Task directions
Transcribe all the material exactly. Leave every line as it is.

Given data
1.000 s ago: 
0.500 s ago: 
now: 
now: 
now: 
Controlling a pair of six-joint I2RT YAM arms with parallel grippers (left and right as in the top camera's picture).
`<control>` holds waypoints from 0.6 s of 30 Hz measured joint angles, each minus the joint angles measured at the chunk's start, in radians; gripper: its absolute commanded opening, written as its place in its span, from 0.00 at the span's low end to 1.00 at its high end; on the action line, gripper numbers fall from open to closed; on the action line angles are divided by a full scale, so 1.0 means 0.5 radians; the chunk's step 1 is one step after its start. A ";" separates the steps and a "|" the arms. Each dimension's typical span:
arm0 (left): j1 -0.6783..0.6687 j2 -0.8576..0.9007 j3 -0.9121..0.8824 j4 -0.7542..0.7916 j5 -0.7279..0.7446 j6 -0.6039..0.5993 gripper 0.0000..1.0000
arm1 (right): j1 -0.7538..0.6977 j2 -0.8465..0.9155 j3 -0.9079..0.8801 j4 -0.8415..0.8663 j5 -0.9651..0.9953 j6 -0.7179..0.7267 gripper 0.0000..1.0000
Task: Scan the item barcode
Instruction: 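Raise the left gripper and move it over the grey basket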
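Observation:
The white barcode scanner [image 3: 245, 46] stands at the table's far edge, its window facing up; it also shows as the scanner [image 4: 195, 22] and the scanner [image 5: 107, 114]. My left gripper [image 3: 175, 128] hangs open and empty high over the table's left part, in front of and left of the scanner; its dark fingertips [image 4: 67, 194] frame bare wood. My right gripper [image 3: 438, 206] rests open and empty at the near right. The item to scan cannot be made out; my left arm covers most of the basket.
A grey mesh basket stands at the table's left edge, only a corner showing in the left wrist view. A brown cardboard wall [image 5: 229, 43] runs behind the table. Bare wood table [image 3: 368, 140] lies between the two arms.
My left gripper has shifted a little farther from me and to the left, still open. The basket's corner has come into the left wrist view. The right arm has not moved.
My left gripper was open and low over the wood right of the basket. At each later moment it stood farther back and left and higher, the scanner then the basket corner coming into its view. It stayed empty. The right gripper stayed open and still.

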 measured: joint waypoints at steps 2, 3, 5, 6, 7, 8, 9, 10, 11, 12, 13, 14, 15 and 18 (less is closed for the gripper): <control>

Solution to this problem
1.000 s ago: 
0.500 s ago: 
now: 
now: 
now: 
Controlling a pair of six-joint I2RT YAM arms with parallel grippers (left and right as in the top camera's picture).
`<control>` holds waypoints from 0.6 s of 30 Hz measured joint angles, each minus the joint angles measured at the chunk's start, in radians; gripper: its absolute commanded opening, written as its place in its span, from 0.00 at the span's low end to 1.00 at its high end; on the action line, gripper numbers fall from open to closed; on the action line angles are divided by a full scale, so 1.0 means 0.5 radians; the chunk's step 1 is one step after its start. A ";" separates the steps and a "|" the arms. Each dimension's typical span:
arm0 (left): j1 -0.6783..0.6687 j2 -0.8576..0.9007 j3 -0.9121..0.8824 j4 -0.7542..0.7916 j5 -0.7279..0.7446 j6 -0.6039..0.5993 gripper 0.0000..1.0000
arm1 (right): j1 -0.7538..0.6977 j2 -0.8465..0.9155 j3 -0.9079..0.8801 j4 -0.8415..0.8663 j5 -0.9651..0.9953 j6 -0.7179..0.7267 gripper 0.0000..1.0000
Task: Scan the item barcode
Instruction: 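Raise the left gripper and move it over the grey basket
Observation:
The white barcode scanner [image 3: 245, 46] stands at the table's far edge, its window facing up; it also shows as the scanner [image 4: 195, 22] and the scanner [image 5: 107, 114]. My left gripper [image 3: 175, 128] hangs open and empty high over the table's left part, in front of and left of the scanner; its dark fingertips [image 4: 67, 194] frame bare wood. My right gripper [image 3: 438, 206] rests open and empty at the near right. The item to scan cannot be made out; my left arm covers most of the basket.
A grey mesh basket stands at the table's left edge, only a corner showing in the left wrist view. A brown cardboard wall [image 5: 229, 43] runs behind the table. Bare wood table [image 3: 368, 140] lies between the two arms.
My left gripper has shifted a little farther from me and to the left, still open. The basket's corner has come into the left wrist view. The right arm has not moved.
My left gripper was open and low over the wood right of the basket. At each later moment it stood farther back and left and higher, the scanner then the basket corner coming into its view. It stayed empty. The right gripper stayed open and still.
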
 measured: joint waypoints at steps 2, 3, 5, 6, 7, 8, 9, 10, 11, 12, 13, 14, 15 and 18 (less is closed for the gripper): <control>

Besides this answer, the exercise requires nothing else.